__Requirement__: Starting at the line below holding "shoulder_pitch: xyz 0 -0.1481" and stopping at the line holding "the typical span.", print every line exactly, both ends included, and leave the rest out.

__Input data__:
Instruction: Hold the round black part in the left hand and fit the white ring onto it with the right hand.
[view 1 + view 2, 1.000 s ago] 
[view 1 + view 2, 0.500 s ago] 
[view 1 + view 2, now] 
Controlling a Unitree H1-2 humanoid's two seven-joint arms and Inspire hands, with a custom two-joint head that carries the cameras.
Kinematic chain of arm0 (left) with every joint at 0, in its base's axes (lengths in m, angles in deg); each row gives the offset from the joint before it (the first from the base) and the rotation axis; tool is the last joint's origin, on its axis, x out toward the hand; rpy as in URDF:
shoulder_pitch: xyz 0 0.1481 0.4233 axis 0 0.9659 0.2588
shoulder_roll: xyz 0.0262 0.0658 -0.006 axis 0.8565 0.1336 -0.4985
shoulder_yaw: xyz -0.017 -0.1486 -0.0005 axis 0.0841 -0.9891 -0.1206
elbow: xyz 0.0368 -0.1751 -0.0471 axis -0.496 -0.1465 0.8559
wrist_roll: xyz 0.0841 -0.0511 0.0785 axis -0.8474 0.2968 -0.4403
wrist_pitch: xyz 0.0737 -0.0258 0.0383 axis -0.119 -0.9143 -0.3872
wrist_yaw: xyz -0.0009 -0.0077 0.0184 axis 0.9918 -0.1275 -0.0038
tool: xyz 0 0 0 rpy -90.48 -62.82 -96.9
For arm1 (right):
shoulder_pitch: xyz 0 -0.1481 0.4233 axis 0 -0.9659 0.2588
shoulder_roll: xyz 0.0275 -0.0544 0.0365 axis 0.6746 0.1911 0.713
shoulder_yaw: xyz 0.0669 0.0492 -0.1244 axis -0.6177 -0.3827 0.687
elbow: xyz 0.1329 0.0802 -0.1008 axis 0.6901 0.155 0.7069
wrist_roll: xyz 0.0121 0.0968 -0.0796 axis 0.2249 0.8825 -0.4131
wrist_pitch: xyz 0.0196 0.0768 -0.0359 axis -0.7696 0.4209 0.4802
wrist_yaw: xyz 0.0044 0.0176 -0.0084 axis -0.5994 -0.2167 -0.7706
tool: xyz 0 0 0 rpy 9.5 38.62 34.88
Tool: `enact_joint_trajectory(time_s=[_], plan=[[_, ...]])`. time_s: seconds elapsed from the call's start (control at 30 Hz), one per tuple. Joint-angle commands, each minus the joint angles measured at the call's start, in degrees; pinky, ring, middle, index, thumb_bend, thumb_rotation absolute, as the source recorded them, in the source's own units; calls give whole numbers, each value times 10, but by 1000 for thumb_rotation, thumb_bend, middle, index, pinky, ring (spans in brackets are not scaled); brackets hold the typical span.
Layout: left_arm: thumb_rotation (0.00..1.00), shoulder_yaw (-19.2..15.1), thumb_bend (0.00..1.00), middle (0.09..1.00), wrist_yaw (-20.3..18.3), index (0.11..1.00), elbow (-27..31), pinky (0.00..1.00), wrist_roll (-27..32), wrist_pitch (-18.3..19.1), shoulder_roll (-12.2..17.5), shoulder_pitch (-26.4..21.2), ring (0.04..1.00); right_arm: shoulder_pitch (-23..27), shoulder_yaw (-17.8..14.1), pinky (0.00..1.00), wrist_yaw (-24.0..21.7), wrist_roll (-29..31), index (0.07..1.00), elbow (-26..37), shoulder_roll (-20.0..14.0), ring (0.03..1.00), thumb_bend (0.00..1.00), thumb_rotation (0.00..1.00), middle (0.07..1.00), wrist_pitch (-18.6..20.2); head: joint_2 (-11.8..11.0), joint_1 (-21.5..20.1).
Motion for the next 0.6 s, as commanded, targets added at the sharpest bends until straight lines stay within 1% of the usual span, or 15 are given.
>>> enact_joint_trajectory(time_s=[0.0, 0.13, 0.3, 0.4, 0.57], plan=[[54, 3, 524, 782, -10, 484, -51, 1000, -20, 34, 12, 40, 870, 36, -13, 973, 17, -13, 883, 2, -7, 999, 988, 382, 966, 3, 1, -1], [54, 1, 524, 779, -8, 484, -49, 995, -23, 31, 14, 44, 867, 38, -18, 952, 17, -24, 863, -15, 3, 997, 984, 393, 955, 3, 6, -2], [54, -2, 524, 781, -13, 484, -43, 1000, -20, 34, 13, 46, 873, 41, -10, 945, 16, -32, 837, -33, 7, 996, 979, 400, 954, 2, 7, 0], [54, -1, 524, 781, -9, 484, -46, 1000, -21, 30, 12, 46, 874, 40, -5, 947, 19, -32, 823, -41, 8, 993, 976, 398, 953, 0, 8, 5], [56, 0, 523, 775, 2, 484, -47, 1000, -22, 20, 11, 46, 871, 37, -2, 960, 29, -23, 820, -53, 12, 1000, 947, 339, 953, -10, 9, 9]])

__Exercise result__:
shoulder_pitch: xyz 0 -0.1481 0.4233 axis 0 -0.9659 0.2588
shoulder_roll: xyz 0.0275 -0.0544 0.0365 axis 0.6746 0.1911 0.713
shoulder_yaw: xyz 0.0669 0.0492 -0.1244 axis -0.6177 -0.3827 0.687
elbow: xyz 0.1329 0.0802 -0.1008 axis 0.6901 0.155 0.7069
wrist_roll: xyz 0.0121 0.0968 -0.0796 axis 0.2249 0.8825 -0.4131
wrist_pitch: xyz 0.0196 0.0768 -0.0359 axis -0.7696 0.4209 0.4802
wrist_yaw: xyz 0.0044 0.0176 -0.0084 axis -0.5994 -0.2167 -0.7706
tool: xyz 0 0 0 rpy 9.5 38.62 34.88
Tool: `enact_joint_trajectory(time_s=[_], plan=[[_, ...]])`. time_s: seconds elapsed from the call's start (control at 30 Hz), one per tuple. Joint-angle commands, each minus the joint angles measured at the call's start, in degrees; pinky, ring, middle, index, thumb_bend, thumb_rotation absolute, as the source recorded them, in the source's own units; calls give whole numbers, each value times 10, but by 1000 for thumb_rotation, thumb_bend, middle, index, pinky, ring (spans in brackets are not scaled); brackets hold the typical span.

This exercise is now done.